Roscosmos CEO Dmitry Rogozin has told President Vladimir Putin Russia has 29 launches scheduled in the calendar for 2021. The number represents an increase on 2020’s launches, where there were 17 space rocket launches and seven launches of military missiles. The standout mission is a venture back to the Moon, where the Russian space agency will resume its exploration of our lunar satellite.
The Luna-25 marks Russia’s first foray back to the Moon since 1976, and the first probe to explore the lunar south pole.
According to Russian media outlet Tass, Mr Rogozin told President Putin: “On our timetable there are 29 space rocket launches.
“Moreover, we are to implement some very important projects. For the first time in 45 years, we are to resume exploration of the Moon.
“In October, the first descent module will be launched from the spaceport, Vostochny.
“More automatic lunar probes will follow. Lastly, a manned program will begin.”
In addition, two modules will be sent to the International Space Station (ISS), with the rockets already primed for launch.
He continued: “Both are at the Baikonur already. Their electric tests are about to be completed.
“The largest module – Nauka – is scheduled for launch in May.”
“Respectively, we are developing production in Omsk, at the industrial association Polyot, where the rocket is to be batch-produced starting from 2023 to meet the demand of the Defense Ministry and Roscosmos for these heavy rockets.”
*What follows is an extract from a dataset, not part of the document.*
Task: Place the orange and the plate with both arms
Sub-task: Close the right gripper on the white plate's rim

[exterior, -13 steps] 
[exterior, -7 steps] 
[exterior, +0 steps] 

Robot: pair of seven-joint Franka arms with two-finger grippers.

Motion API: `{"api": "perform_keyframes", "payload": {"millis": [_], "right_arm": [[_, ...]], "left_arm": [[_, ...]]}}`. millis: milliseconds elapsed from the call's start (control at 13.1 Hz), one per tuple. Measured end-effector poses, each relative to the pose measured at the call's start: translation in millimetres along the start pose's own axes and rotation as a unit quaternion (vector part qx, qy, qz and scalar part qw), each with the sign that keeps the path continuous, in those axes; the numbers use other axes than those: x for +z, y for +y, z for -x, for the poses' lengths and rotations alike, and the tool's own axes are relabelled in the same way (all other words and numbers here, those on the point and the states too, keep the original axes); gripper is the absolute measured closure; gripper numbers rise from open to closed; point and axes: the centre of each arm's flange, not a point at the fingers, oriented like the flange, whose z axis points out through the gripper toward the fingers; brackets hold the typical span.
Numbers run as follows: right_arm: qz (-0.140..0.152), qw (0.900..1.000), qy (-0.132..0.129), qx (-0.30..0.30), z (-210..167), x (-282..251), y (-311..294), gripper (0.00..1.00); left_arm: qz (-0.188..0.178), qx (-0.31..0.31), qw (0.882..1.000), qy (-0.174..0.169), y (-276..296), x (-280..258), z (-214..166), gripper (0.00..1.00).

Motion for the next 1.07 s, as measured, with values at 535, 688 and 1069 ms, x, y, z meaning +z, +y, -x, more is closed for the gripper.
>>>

Russia will also launch military satellites which will create the country’s clearest picture of Earth to date.
Mr Rogozin said the launch of an orbital radar is arguably Russia’s most important launch this year.
He stated: “Radars can see everything in great detail in both daytime and night time all year round regardless of weather conditions.
“Practically we are creating navigation maps for the captains of nuclear-powered icebreakers, who will be able to chart the routes in real time mode and escort ship convoys.”